Une ascension éclair
Né en 1985, Mohammed ben Salman, surnommé MBS est le prince héritier et « seulement » vice premier ministre d’Arabie Saoudite. Mais, dans les faits, il dirige le pays après avoir évincé ses rivaux lors d’une guerre de succession interne.
Entre le 8 et le 10 avril, il a été en visite en France, accueilli comme un chef d’Etat. Si des contrats sont évoqués, ce sont surtout des questions géopolitiques dont il sera question, notamment des relations avec l’Iran, du Liban, du Yémen ou du terrorisme.
En matière économique, le défi pour le jeune prince est avant tout interne.
Se défaire de la dépendance au pétrole
L’Arabie Saoudite n’est pas un pays pauvre. En termes de PIB par habitant en parités de pouvoir d’achat, elle se situe même devant la France (39 600 dollars en France contre 50 300 en Arabie Saoudite).
Cependant, l’économie saoudienne est étroitement dépendante du pétrole. Plus de la moitié des recettes de l’Etat et les trois quarts des exportations sont liés au pétrole. De ce fait, l’économie du pays est très dépendante des fluctuations du prix du baril.
La croissance économique est à l’arrêt du fait des faibles prix du pétrole qui ont conduit à l’instauration de mesures de rigueur. Le déficit public s’est envolé à 17 % du PIB en 2016 et la balance commerciale, longtemps excédentaire, a connu des déficits importants. L’Arabie saoudite est victime de la maladie hollandaise.
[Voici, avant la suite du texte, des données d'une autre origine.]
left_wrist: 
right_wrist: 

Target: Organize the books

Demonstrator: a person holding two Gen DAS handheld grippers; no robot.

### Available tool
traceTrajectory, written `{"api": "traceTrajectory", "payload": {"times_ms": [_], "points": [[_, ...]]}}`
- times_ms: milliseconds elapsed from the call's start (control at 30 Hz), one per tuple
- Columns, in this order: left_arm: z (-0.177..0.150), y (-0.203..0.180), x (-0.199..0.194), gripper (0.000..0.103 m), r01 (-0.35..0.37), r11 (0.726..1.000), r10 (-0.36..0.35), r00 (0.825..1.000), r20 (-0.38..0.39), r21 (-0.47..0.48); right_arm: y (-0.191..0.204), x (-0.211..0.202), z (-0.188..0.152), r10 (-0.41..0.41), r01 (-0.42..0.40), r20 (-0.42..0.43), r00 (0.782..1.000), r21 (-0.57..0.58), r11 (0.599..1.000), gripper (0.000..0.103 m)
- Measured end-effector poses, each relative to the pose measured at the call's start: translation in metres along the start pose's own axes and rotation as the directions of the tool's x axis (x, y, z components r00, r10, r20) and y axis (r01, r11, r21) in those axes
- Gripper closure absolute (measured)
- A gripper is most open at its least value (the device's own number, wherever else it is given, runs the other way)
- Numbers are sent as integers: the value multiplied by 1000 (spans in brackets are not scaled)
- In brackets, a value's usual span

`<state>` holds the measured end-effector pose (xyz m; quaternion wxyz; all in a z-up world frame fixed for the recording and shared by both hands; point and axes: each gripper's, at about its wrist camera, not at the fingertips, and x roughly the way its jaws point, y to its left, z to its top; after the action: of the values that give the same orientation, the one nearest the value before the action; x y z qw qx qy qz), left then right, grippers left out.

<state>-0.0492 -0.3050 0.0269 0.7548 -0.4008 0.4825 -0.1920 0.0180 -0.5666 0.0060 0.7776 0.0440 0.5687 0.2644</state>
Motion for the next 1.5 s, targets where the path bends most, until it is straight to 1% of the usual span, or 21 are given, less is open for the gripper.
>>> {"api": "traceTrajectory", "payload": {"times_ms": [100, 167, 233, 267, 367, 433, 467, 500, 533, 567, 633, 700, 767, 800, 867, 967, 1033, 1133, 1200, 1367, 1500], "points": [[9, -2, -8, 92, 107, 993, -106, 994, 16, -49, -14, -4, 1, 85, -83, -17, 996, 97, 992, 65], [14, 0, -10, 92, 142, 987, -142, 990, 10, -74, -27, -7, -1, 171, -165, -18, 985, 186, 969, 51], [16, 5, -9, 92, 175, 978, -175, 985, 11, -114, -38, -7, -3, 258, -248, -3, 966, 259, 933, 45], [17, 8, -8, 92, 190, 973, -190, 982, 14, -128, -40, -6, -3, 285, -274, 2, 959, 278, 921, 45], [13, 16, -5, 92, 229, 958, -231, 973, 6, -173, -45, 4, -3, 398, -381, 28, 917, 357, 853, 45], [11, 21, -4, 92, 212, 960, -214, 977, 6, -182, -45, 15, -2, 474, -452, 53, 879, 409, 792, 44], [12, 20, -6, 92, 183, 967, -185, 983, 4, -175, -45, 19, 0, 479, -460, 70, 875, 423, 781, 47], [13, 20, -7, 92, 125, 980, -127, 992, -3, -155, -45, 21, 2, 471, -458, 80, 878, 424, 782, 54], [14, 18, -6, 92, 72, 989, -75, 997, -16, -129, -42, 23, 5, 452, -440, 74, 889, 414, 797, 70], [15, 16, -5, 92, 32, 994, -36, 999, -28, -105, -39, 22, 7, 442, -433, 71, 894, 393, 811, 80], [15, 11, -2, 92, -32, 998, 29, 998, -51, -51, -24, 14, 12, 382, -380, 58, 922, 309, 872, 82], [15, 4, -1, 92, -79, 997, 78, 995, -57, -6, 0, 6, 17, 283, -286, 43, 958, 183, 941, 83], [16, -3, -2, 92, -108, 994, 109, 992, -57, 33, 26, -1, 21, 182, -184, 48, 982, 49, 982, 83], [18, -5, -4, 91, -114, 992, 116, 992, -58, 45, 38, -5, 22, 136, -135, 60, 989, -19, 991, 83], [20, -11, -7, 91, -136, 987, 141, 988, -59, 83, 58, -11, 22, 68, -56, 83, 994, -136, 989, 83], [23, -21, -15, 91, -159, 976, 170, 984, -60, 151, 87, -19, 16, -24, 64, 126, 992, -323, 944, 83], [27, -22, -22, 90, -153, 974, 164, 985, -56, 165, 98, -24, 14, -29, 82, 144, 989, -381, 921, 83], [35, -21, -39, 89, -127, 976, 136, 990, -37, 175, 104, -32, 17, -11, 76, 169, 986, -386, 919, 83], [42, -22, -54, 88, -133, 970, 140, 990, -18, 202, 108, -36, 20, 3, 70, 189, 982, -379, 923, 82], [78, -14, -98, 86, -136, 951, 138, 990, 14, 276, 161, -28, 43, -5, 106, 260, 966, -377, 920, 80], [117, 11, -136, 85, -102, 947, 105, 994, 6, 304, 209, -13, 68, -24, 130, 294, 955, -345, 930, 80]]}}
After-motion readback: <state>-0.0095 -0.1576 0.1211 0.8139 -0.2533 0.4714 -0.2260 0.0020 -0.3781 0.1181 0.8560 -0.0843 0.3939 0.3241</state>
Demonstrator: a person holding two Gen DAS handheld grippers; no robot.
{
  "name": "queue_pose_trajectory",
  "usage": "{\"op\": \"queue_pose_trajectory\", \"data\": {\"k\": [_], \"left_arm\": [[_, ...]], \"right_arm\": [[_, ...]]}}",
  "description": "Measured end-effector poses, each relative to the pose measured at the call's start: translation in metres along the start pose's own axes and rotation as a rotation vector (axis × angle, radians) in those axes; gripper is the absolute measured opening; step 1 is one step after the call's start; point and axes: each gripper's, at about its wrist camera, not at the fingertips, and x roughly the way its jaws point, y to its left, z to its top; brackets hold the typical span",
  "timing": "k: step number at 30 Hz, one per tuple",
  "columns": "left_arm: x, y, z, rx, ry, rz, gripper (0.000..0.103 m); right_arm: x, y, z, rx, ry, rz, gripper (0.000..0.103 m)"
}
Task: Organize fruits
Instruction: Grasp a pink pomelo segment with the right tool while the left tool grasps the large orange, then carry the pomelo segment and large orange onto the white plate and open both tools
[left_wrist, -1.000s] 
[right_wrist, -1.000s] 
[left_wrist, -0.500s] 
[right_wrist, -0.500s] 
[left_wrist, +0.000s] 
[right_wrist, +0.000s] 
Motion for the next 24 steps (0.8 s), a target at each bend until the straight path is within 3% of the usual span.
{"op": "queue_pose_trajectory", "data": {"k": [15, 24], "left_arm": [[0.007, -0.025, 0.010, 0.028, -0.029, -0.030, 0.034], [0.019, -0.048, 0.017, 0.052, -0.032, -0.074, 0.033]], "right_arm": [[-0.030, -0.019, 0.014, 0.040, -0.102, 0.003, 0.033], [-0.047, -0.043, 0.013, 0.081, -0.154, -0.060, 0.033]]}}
La maladie hollandaise (aussi appelée « syndrome » hollandais ou « malédiction des matières premières ») désigne le fait qu’un pays possédant de nombreuses ressources naturelles ne connait pas forcément de développement économique plus rapide que ceux qui en sont dépourvus, voire même se développe moins vite. Par exemple, l’industrie pétrolière peut créer une économie de rente qui asphyxie les autres secteurs, notamment via une appréciation du taux de change et une hausse des salaires.
L’ambition de Mohammed ben Salman est de diversifier l’économie du pays notamment à travers son plan « vision 2030 ». Ce programme de réformes vise à intégrer plus étroitement l’économie saoudienne au reste du monde, à développer le tourisme et les énergies renouvelables, ainsi qu’à faciliter l’intégration des femmes à la vie économique.
Plus globalement, le jeune prince cherche à déverrouiller la société saoudienne très conservatrice, par exemple avec l’ouverture annoncée de cinémas, qui étaient interdits depuis des décennies.
Ces réformes peuvent-elles réussir ?
Si la volonté réformatrice de Mohammed ben Salman est accueillie favorablement en Occident, il reste encore à passer des discours et des mesures symboliques aux actes concrets.
Sur le plan extérieur, l’intervention militaire au Yémen ou les tensions avec le Qatar et l’Iran sont la preuve d’une certaine agressivité saoudienne. Sur le plan intérieur, les réformes sociales, par exemple sur la tenue vestimentaire des femmes, sont encore plus symboliques que révélatrices d’un profond bouleversement culturel.
Economiquement, la diversification au-delà du pétrole risque d’être très difficile dans un pays ne possédant pas de tradition industrielle ou tertiaire forte.
Car le propre du pétrole est justement de, tel un coucou, pousser les autres activités hors du nid. En effet, l’exploitation pétrolière fait augmenter les salaires moyens d’un pays (car toutes les activités doivent s’aligner sur les généreux salaires du secteur pétrolier pour attirer du personnel qualifié) et conduit à une appréciation du taux de change (du fait des exportations de pétrole). Ainsi, les autres secteurs de l’économie voient leur compétitivité se détériorer et ne peuvent survivre.